**TASK STATEMENT:** Nothing belongs in the answer except the lines of the material that include "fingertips".

**DATA EXCERPTS:**
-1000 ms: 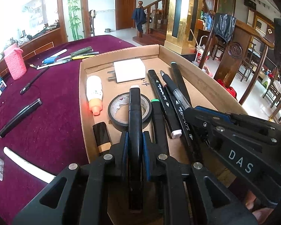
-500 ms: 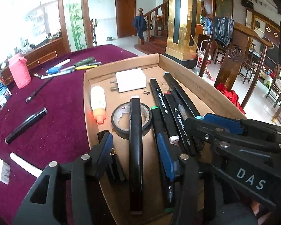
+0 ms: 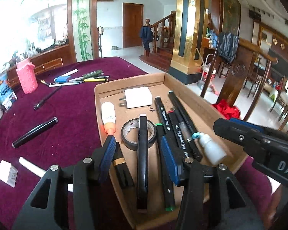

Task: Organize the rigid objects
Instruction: 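Lower the marker and pen into the tray and open both grippers, then grasp the white charger with the left gripper while the right grasps the white paint marker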

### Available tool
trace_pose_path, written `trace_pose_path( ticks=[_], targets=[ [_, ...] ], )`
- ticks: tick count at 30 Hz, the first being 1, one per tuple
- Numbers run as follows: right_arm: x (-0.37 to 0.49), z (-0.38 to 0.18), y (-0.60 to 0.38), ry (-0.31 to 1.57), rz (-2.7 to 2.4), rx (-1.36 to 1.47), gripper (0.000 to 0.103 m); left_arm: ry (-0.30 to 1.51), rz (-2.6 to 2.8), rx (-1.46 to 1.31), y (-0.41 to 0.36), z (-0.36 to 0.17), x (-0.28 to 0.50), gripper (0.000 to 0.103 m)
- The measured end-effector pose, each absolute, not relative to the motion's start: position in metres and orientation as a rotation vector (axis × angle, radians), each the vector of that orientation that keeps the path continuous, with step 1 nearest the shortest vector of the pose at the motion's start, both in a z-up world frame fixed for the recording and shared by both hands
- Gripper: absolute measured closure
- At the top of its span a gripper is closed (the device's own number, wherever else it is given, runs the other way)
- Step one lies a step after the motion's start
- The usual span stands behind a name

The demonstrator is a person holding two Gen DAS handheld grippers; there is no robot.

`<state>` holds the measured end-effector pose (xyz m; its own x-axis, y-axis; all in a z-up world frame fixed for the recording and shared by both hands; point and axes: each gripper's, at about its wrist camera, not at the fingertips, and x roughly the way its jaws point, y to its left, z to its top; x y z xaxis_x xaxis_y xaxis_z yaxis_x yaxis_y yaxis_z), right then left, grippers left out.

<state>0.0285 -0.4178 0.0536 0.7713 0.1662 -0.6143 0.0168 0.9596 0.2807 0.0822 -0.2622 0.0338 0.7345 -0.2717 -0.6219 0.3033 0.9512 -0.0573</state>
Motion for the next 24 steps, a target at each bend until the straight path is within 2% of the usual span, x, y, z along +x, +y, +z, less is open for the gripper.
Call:
trace_pose_path(
  ticks=[4,9,11,15,24],
  targets=[
    [0.024,0.062,-0.414,0.667,0.091,0.286,0.067,0.681,-0.305,0.03,-0.243,0.05,0.075,0.045],
    [0.022,0.066,-0.391,0.67,0.144,0.271,0.066,0.668,-0.285,0.025,-0.207,0.069,0.061,0.043],
    [0.021,0.068,-0.38,0.671,0.181,0.265,0.066,0.67,-0.272,0.024,-0.191,0.071,0.056,0.037],
    [0.021,0.068,-0.352,0.684,0.259,0.218,0.061,0.678,-0.219,-0.005,-0.145,0.071,0.048,0.036],
    [0.045,0.049,-0.26,0.82,0.52,0.076,0.06,0.717,0.033,-0.16,-0.011,0.039,0.066,0.036]
  ],
)
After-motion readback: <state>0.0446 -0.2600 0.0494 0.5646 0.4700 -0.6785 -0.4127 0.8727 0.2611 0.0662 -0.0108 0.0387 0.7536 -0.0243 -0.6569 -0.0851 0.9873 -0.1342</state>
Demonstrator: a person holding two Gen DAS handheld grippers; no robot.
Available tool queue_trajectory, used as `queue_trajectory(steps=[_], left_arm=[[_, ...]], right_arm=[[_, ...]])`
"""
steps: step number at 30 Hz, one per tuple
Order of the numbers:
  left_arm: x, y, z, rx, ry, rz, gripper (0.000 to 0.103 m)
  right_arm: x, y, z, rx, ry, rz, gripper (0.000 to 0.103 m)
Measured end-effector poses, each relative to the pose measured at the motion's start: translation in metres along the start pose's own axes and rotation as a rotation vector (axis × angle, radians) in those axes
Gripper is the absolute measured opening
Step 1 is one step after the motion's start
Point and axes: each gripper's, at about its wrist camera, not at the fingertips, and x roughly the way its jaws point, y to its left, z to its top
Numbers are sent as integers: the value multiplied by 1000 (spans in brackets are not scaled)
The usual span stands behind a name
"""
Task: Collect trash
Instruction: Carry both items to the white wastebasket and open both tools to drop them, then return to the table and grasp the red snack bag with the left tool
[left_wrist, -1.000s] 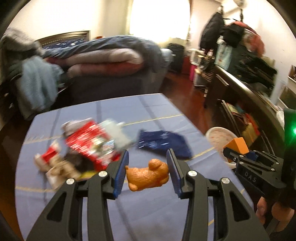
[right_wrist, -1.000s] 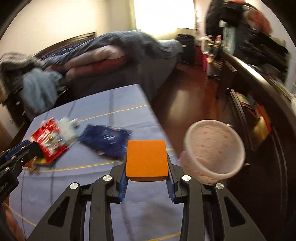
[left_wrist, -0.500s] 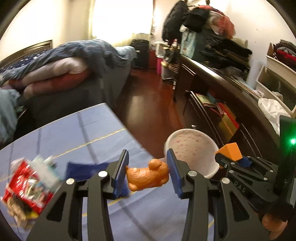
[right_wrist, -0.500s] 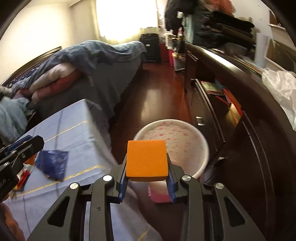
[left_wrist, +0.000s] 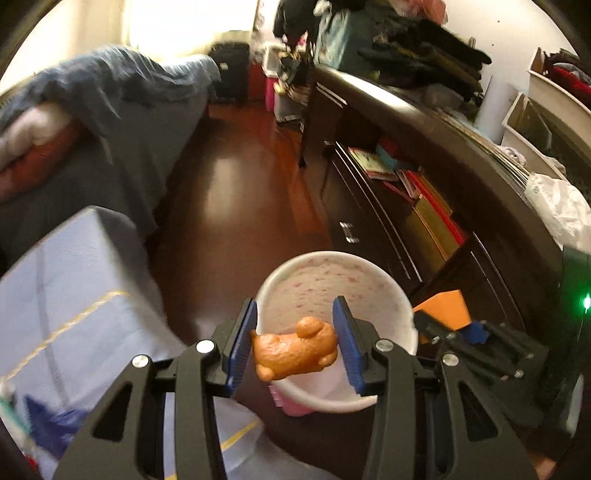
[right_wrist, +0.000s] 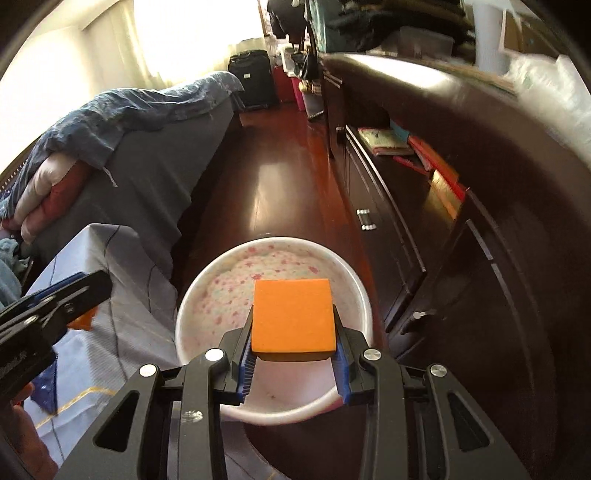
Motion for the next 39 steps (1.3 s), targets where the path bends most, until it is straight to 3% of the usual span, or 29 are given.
queue_trajectory(steps=[2, 7, 9, 11, 13, 19, 23, 29, 35, 39], left_arm=[[18, -4, 5, -3, 28, -30, 43], [59, -15, 10, 7, 75, -23, 44], [67, -14, 11, -6, 87, -35, 46], [69, -12, 10, -13, 79, -33, 62], [70, -8, 11, -25, 67, -40, 70], [70, 1, 13, -64, 73, -57, 74], [49, 9, 10, -81, 43, -48, 74], [-17, 26, -6, -85, -32, 88, 77], [-83, 60, -35, -119, -90, 230, 84], [-121, 89, -60, -167, -93, 316, 86]], right_arm=[[13, -4, 0, 5, 15, 0, 35], [33, -9, -2, 5, 24, 6, 36], [37, -10, -2, 1, 23, 8, 44], [40, -11, -3, -2, 21, -4, 48], [42, -10, -3, -2, 25, -8, 49], [41, -7, -7, -8, 36, -24, 51], [29, -1, -11, -9, 41, -33, 54], [-10, 20, -16, -39, 16, -43, 66], [-65, 69, -28, -135, -56, 50, 79], [-91, 102, -38, -198, -83, 111, 82]])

**RESPONSE TO THE TASK:**
`<state>` holds the measured end-effector pose (xyz m; its own x-axis, y-axis; all in a z-up world frame fixed for the recording and shared by both hands; point and axes: each gripper's, at about its wrist camera, not at the fingertips, and x roughly the way its jaws point, y to its left, z to its top; x y z xaxis_x xaxis_y xaxis_z yaxis_x yaxis_y yaxis_z), right then left, grippers left out.
Point and axes: each gripper's, at about its wrist camera, not at the fingertips, and x roughly the way its jaws point, y to its left, z to its top

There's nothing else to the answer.